Wastewater discharges at Rancho Murieta are controlled by the California Regional Water Quality Control Board, Central Valley Region.
Recycling of the treated wastewater takes place on the golf courses. Reclaimed water used for the irrigation of parks, playgrounds, schoolyards, and the golf course, must meet the requirements of Title 22, Division 4 of the California Code which require an adequately oxidized, coagulated, clarified, filtered, and disinfected wastewater, the standard our reclaimed water meets.
Treatment Process Overview
Because a substantial amount of land was available within the development, a system utilizing a series of aerobic/anaerobic ponds was selected. This type of system provides the required treatment at a low operating cost to the District. The ponds are followed by a tertiary treatment process, which meets the more extensive reuse standards of Title 22.

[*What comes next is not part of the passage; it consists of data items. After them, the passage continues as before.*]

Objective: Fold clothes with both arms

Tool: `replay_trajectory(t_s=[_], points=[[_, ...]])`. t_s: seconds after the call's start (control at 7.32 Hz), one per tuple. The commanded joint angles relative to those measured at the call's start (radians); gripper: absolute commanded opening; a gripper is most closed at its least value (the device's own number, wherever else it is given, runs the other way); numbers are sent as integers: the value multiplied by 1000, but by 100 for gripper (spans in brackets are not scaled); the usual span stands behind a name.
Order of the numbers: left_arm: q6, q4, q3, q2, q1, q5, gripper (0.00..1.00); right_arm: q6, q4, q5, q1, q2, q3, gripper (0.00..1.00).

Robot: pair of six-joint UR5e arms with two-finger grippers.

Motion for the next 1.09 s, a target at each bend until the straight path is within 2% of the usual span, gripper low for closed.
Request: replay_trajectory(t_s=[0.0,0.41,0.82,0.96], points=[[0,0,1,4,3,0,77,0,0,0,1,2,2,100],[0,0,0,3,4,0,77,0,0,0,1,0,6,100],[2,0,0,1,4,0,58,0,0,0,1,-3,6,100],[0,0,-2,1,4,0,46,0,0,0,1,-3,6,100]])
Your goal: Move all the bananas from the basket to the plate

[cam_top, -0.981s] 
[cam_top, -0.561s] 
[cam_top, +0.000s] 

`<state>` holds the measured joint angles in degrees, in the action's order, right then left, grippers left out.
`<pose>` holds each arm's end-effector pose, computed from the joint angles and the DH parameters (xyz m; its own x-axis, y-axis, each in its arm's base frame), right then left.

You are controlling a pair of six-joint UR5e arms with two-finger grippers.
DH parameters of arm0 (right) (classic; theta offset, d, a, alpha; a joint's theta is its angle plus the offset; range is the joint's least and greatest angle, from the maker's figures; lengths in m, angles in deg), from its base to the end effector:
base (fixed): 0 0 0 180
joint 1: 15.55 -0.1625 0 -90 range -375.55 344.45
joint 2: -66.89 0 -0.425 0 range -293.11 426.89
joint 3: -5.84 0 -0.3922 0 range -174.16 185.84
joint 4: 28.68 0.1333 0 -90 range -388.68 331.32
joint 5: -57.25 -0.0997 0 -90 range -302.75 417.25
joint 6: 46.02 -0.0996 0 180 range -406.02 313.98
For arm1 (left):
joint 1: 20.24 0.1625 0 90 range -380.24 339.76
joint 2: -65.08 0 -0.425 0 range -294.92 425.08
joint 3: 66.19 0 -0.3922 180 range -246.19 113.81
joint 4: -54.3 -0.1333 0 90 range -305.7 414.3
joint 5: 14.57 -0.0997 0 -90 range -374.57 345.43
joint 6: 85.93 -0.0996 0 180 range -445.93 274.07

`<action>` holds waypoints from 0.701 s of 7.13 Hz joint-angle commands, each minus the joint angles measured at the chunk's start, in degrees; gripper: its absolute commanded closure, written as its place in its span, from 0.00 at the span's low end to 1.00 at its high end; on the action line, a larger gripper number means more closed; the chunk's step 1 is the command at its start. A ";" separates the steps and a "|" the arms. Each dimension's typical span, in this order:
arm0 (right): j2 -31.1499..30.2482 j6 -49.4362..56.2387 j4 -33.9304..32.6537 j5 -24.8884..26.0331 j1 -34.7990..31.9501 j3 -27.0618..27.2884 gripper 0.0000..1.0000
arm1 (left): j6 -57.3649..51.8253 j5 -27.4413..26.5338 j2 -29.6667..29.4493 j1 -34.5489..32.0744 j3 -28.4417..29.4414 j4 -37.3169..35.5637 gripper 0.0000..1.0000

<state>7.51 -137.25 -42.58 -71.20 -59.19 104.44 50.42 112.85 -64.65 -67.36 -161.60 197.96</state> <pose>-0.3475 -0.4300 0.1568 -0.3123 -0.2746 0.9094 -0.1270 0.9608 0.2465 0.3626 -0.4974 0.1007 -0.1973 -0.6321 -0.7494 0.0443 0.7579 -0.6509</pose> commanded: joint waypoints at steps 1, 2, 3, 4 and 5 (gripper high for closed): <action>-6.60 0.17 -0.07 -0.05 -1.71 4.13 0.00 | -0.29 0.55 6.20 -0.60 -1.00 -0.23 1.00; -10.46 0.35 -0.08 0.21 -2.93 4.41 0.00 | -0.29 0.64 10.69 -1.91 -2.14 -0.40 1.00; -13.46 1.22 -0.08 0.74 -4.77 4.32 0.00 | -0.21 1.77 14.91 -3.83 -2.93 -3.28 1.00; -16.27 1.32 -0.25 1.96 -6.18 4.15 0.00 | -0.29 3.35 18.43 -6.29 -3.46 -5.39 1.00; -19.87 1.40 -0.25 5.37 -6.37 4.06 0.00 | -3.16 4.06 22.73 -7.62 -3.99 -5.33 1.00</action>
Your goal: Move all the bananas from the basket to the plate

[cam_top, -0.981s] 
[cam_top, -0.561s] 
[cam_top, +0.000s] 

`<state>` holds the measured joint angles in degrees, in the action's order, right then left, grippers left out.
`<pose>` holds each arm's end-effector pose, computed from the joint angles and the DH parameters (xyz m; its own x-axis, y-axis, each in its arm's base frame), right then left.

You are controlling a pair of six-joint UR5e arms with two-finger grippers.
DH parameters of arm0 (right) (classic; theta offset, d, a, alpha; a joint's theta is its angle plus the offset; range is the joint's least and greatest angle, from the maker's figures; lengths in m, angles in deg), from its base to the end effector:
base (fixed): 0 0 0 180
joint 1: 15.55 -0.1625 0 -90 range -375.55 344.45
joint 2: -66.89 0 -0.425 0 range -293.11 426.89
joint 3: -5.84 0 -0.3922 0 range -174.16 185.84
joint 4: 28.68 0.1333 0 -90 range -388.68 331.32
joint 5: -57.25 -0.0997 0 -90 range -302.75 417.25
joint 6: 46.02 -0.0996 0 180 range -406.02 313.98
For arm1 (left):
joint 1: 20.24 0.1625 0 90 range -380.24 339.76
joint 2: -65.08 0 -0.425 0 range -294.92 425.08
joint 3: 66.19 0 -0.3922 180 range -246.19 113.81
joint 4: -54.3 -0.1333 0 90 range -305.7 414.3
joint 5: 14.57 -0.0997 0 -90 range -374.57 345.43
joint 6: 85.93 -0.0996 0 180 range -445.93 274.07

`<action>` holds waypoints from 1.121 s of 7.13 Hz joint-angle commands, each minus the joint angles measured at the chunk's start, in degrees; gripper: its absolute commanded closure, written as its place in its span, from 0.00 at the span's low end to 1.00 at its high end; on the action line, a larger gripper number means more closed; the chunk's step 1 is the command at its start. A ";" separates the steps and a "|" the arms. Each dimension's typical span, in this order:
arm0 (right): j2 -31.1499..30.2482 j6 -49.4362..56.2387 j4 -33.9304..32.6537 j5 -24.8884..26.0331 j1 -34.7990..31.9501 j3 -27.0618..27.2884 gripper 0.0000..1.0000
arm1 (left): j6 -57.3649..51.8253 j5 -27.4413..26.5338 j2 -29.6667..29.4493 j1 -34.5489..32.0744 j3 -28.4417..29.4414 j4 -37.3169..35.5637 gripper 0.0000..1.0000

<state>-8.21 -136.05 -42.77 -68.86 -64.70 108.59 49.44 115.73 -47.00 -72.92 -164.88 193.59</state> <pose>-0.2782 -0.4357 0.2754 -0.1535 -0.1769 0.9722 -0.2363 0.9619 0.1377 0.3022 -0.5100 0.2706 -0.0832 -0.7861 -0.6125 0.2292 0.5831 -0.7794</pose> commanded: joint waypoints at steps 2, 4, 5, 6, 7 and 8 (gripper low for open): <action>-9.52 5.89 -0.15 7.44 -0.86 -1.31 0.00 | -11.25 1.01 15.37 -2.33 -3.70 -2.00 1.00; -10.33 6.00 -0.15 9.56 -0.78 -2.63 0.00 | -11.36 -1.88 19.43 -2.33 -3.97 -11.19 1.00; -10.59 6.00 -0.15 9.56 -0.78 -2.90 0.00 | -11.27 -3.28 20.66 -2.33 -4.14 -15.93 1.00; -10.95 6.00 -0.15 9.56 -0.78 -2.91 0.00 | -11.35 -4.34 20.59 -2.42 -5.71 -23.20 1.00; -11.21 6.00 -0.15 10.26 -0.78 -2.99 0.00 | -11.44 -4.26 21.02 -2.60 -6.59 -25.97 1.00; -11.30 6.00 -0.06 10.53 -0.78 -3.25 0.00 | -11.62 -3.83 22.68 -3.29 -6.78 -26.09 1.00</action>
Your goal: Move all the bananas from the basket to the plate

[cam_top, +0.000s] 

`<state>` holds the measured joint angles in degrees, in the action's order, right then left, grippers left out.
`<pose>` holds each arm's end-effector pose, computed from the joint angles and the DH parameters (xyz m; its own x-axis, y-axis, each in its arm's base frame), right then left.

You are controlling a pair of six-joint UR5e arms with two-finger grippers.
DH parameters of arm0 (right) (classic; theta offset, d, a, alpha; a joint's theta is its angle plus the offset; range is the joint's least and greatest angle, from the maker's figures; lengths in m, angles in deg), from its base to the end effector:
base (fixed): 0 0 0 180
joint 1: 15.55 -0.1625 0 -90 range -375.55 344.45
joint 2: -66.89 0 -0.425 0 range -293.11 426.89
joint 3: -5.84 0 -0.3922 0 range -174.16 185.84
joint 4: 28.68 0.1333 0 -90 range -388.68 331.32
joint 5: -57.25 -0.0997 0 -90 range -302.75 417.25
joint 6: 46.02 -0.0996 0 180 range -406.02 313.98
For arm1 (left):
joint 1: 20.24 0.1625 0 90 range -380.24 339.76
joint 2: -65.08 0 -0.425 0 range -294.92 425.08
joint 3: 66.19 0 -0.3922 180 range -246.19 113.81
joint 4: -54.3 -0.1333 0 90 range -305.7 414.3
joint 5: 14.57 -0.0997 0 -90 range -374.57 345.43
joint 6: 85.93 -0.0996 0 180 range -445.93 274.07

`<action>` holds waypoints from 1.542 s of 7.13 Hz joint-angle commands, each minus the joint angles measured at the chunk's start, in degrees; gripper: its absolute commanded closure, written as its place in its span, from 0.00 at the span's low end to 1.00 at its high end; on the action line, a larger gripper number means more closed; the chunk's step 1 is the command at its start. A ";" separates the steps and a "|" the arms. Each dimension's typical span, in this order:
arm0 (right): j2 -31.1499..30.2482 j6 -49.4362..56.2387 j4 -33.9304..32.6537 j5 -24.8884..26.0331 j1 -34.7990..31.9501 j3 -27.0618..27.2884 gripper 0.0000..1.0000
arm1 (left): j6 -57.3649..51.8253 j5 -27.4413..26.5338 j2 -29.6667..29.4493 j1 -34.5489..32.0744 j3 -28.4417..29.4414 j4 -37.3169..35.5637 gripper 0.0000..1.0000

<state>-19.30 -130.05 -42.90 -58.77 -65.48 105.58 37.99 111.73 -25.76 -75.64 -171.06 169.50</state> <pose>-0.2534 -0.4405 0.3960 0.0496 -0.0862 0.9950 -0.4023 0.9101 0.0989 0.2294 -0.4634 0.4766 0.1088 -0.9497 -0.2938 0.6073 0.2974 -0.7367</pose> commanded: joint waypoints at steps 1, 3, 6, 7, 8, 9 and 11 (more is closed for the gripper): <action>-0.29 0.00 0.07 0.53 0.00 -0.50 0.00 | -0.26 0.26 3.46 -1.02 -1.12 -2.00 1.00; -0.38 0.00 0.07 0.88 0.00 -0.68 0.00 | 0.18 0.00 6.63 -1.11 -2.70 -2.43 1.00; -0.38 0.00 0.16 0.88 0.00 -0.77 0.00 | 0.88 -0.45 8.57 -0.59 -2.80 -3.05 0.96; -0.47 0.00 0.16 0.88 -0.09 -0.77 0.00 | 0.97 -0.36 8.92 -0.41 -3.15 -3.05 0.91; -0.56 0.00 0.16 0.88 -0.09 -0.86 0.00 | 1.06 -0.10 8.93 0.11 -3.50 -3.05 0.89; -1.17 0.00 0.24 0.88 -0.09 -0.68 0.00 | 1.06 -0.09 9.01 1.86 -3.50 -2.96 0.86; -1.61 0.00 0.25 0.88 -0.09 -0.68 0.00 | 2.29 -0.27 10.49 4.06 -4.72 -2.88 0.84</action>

The treatment process utilized at Rancho Murieta is unique in that it utilizes a number of basic and proven processes to produce a very high quality effluent.
Wastewater is received at the treatment plant from three major pumping stations and flows successively through five ponds. Wastewater is treated in the ponds naturally through bacteriological action supplemented with mechanical aeration. The pond effluent is stored in two large reservoirs. Within these reservoirs additional natural treatment occurs. These reservoirs allow storage of the secondary treated wastewater until the need arises for irrigation of the golf course. When this occurs, generally in April, stored secondary effluent is further treated in the tertiary plant. It is operated until the supply from the reservoirs is exhausted or the irrigation season ends, about the middle of October.
The tertiary plant utilizes the Dissolved Air Floatation process, followed by filtration. These processes remove algae and fine solids contained in the secondary effluent. The effluent from the filter is discharged to the chlorination contact chamber for disinfection.
Disinfected wastewater enters an equalization basin. It serves as a flow equalizer, as the demand from the golf course varies throughout the day, while it is most desirable to maintain a fixed flow through the tertiary process.